During agonist-induced endocytosis of the AT1R and many other GPCRs, invagination of clathrin-coated pits and vesicle formation depends on the recruitment of the 100 kDa GTPase, dynamin, and several other accessory proteins. An analysis of the roles of the functional domains of dynamin in endocytosis of the AT1-R revealed that, similar to the recruitment of dynamin-1 during recycling of synaptic vesicles, interaction of the proline-rich domain of dynamin-2 with SH3 domains of amphiphysins and endophilins is essential for agonist-induced internalization of the AT1 receptor. This mechanism could be of general importance in the dynamin-dependent endocyto-sis of other GPCRs in non-neural tissues. Related studies on the endocytosis and processing of the AT1-R that used a GFP-tagged receptor expressed in HEK cells identified two phases of the internalization and recycling of the receptor to the cell membrane. The internalized AT1 receptors are processed via vesicles that resemble multivesicular bodies and return to the cell surface by a rapid, PI 3 kinase–dependent recycling pathway as well as by a slower pathway that is less sensitive to inhibition of PI 3-kinase.

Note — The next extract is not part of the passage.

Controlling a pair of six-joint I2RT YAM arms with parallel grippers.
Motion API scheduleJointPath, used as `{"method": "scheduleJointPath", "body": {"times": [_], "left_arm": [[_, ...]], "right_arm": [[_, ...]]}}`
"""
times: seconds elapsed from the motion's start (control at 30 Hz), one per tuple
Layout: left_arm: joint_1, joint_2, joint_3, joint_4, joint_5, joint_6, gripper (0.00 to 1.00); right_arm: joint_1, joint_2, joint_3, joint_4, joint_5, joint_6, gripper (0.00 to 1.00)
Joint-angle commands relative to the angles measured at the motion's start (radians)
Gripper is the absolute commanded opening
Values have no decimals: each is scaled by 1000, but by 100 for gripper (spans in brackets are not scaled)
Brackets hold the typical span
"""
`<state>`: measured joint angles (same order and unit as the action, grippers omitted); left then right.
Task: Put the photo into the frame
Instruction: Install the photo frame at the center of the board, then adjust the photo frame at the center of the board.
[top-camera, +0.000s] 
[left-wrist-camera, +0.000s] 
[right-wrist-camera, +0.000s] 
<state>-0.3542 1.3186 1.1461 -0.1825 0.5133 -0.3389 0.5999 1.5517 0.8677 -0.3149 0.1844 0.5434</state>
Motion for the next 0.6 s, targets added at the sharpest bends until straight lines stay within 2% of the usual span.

Mechanisms of GPCR-Mediated Activation of MAP Kinase
Shah, Farshori, Catt
The ability of several agonist-activated GPCRs to stimulate MAP kinase activity and growth responses is mediated by a variety of intracellular pathways, including transactivation of growth factor receptors and their downstream signaling cascades to the nucleus. Our recent studies on agonist activation of endogenous AT1 receptors expressed in hepatic C9 cells revealed that angiotensin-stimulated phosphoinositide hydrolysis, activation of PKCd, and phosphorylation of the proline-rich tyrosine kinase Pyk2 were associated with phosphorylation and activation of ERK1/2. These and related findings have demonstrated that Ang II increases the association of Pyk2 with Src and with the EGF receptor (EGF-R) and that the majority of Ang II-induced ERK phosphorylation depends on transactivation of the EGF-R. In these hepatic cells, Ang IIinduced ERK activation is initiated by a PKCd-dependent but Ca2+-independent mechanism and is predominantly mediated by the Src/Pyk2 complex through transactivation of the EGF-R. Further investigations are addressing the nature of the interactions between GPCRs and receptor tyrosine kinases and the extent to which caveolae and other cell membrane structures are involved in the signaling cross-talk between different types of receptors expressed at the cell surface. Such studies are also in progress to evaluate the mechanisms and pathways that mediate the stimulation of MAP kinase responses in hypothalamic neuronal cells during activation of endogenous receptors for neurotransmitters, peptide hormones, and growth factors.